▶ [Required action] Please return the lines of the data that contain "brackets".

(Dataset items)

════════════════════

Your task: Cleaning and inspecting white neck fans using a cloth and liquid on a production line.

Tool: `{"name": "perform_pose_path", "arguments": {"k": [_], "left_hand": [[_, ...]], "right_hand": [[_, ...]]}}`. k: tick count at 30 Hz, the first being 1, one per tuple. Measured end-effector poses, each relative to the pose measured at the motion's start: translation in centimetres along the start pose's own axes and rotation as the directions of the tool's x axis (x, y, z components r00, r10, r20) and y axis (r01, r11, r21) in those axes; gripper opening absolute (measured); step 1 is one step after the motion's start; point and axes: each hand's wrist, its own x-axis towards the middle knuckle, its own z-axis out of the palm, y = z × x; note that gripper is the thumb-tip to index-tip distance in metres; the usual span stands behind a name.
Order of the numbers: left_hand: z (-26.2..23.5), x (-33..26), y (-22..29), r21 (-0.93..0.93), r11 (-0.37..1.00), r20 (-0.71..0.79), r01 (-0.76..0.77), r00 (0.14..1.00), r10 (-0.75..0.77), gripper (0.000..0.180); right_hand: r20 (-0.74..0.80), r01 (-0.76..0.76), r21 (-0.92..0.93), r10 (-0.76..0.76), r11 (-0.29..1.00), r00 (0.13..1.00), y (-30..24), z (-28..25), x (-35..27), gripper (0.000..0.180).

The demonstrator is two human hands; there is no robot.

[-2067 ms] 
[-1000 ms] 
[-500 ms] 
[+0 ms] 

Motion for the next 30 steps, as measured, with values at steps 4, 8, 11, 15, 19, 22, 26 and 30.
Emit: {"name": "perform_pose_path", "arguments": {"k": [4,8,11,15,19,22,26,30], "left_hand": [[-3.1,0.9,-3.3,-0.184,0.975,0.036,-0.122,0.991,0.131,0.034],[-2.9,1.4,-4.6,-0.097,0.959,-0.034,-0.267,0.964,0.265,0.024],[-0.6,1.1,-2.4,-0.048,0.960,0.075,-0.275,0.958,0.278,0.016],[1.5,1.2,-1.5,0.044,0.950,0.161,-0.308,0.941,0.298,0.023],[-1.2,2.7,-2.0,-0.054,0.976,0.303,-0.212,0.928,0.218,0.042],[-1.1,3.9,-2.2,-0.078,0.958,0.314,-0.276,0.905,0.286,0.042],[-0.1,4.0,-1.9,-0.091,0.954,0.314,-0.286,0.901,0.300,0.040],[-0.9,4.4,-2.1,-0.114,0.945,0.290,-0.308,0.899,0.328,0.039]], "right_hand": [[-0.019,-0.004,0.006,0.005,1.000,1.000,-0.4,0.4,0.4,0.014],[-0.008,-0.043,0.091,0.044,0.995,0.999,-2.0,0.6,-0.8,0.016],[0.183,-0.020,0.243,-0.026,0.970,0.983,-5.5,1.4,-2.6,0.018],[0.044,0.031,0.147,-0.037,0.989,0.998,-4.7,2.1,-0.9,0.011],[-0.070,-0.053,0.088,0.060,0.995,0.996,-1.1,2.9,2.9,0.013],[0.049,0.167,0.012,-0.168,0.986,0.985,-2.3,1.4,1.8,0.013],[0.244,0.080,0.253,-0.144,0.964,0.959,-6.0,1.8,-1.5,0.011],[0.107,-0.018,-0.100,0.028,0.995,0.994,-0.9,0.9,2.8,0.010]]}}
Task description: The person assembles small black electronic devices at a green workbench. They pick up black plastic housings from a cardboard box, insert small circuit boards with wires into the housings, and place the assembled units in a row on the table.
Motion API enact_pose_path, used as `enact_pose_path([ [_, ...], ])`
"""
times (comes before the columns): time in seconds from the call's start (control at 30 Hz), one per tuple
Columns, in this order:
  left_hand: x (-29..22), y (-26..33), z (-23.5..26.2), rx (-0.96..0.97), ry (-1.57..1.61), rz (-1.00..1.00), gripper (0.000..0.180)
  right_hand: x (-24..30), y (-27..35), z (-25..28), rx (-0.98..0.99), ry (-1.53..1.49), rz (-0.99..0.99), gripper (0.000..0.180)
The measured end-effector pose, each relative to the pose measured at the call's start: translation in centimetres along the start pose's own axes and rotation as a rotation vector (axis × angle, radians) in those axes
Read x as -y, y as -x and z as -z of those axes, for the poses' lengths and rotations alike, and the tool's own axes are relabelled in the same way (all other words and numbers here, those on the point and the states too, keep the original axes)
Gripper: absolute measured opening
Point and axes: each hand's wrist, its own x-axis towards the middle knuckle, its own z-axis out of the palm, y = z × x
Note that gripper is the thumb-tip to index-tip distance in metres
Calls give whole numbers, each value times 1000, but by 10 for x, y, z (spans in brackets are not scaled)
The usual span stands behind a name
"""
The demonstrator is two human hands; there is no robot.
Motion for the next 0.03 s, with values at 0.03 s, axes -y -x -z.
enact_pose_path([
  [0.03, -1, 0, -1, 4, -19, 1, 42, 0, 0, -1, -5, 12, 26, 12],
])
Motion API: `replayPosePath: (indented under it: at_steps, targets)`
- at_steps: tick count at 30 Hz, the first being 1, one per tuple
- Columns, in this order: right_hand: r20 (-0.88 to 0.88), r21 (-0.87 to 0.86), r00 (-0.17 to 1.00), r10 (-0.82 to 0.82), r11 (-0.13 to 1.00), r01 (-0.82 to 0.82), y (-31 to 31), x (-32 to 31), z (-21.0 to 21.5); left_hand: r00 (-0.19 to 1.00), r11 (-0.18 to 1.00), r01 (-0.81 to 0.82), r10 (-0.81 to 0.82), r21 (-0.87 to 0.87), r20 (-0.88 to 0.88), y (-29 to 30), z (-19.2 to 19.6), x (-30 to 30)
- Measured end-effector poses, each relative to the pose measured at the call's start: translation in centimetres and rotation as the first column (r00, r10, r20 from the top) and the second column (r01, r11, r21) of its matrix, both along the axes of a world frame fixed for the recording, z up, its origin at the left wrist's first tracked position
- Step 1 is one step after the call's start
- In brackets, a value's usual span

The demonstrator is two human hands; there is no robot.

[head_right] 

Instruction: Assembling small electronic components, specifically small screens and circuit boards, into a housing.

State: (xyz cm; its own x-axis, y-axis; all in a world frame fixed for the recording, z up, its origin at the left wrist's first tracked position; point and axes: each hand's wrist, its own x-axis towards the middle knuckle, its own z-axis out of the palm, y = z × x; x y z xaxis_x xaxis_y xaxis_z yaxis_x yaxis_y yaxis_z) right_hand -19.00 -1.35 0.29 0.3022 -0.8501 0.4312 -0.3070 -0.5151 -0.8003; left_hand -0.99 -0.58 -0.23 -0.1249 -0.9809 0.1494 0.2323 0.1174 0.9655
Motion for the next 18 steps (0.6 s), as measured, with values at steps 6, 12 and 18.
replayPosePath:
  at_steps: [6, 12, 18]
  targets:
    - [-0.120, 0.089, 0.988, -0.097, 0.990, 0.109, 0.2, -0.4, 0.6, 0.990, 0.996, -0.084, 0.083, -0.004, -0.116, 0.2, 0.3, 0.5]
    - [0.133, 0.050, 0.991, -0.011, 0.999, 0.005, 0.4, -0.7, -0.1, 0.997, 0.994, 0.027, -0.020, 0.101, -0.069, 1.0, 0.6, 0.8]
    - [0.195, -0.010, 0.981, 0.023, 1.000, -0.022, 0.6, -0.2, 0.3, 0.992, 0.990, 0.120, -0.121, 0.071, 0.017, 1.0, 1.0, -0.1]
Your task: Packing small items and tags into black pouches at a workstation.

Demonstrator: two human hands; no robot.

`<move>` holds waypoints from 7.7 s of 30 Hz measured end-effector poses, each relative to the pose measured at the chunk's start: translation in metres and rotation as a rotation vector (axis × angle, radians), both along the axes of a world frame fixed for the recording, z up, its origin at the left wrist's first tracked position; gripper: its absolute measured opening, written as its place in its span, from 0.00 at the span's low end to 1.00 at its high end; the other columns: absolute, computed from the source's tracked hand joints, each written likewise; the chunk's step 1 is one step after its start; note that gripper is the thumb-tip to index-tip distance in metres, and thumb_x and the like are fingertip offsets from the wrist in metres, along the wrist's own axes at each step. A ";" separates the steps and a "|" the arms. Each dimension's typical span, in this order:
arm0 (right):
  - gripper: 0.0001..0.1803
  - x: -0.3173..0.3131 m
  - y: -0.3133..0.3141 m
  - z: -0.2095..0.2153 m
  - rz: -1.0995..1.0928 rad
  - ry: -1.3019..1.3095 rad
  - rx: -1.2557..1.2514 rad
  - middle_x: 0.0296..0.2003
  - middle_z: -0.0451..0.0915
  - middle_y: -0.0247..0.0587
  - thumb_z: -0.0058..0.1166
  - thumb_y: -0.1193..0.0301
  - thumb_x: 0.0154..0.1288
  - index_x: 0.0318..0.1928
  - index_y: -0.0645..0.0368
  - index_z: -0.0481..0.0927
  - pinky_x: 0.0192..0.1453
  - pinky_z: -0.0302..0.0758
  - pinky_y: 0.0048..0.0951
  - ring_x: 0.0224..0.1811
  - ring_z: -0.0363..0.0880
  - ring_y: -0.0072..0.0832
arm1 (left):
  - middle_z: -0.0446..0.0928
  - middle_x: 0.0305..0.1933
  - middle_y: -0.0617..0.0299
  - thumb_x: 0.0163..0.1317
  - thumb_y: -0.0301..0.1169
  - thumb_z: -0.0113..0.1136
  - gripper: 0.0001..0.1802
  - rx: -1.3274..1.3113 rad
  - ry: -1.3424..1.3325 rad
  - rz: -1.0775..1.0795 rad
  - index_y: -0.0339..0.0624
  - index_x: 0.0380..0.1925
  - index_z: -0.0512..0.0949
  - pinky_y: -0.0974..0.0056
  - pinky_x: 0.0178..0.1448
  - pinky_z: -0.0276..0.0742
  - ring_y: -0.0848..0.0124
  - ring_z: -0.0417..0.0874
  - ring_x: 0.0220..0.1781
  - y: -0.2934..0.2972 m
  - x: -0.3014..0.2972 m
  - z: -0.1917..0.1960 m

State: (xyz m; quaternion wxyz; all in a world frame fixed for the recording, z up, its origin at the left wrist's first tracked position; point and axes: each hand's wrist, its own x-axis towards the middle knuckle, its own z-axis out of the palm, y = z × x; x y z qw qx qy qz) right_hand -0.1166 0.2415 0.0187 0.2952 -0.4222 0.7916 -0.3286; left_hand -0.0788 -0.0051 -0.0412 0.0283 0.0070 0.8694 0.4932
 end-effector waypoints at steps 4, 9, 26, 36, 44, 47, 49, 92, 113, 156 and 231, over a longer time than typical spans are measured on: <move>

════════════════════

▶ [Exercise solution]
Calls give whole numbers, each value times 1000, but by 10 for x, y, z (spans in brackets are not scaled)
- In brackets, a value's usual span

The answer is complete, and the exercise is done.